**Task prompt:** All lines of the listing below are to be printed again exactly.

**Provided data:**

::::

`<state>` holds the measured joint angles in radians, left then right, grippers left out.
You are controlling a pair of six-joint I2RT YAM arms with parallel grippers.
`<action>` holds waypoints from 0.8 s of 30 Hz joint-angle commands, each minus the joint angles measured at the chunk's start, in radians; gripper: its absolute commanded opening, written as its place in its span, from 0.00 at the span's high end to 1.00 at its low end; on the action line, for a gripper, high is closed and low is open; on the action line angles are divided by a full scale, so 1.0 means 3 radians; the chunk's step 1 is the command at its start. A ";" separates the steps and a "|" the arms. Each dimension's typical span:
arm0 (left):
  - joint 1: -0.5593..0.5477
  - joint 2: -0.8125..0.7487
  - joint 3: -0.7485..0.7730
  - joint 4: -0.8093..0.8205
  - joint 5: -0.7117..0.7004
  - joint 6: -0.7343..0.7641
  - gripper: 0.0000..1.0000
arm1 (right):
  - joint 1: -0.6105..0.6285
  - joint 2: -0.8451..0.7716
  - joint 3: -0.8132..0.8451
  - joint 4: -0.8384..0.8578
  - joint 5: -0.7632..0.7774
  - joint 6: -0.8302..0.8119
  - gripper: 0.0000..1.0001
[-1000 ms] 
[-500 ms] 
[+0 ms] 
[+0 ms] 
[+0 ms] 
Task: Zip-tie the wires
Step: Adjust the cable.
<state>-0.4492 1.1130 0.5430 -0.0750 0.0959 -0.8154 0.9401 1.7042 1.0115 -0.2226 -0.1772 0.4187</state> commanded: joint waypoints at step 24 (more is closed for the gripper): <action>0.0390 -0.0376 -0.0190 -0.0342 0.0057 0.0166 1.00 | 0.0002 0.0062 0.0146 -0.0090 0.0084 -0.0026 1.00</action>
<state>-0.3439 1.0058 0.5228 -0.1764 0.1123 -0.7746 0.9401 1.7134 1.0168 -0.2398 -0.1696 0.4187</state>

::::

**Reply:**
`<state>` holds the measured joint angles in radians, left then right, grippers left out.
You are controlling a pair of six-joint I2RT YAM arms with parallel grippers.
`<action>` holds waypoints from 0.8 s of 30 Hz joint-angle commands, each minus the joint angles measured at the chunk's start, in radians; gripper: its absolute commanded opening, written as its place in its span, from 0.00 at the span's high end to 1.00 at its low end; on the action line, for a gripper, high is closed and low is open; on the action line angles are divided by a full scale, so 1.0 means 3 radians; the chunk's step 1 is the command at its start. A ";" separates the steps and a "|" the arms. Each dimension's typical span:
arm0 (left):
  - joint 1: -0.5593..0.5477
  - joint 2: -0.8125..0.7487
  - joint 3: -0.7485..0.7730
  - joint 4: -0.8093..0.8205
  - joint 5: -0.7117..0.7004
  - joint 6: -0.7343..0.7641
  - gripper: 0.0000..1.0000
arm1 (right):
  - joint 1: -0.6105..0.6285
  - joint 2: -0.8451..0.7716
  - joint 3: -0.8132..0.8451
  - joint 4: -0.8384..0.8578
  - joint 5: -0.7632..0.7774
  - joint 6: -0.8302..0.8119
  - gripper: 0.0000..1.0001
[-1000 ms] 
[-500 ms] 
[+0 ms] 
[+0 ms] 
[+0 ms] 
Task: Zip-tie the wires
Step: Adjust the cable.
<state>-0.4492 1.1130 0.5430 -0.0750 0.0959 -0.8154 0.9401 1.7042 1.0115 -0.2226 -0.1772 0.4187</state> commanded: joint waypoints at step 24 (more is closed for the gripper): <action>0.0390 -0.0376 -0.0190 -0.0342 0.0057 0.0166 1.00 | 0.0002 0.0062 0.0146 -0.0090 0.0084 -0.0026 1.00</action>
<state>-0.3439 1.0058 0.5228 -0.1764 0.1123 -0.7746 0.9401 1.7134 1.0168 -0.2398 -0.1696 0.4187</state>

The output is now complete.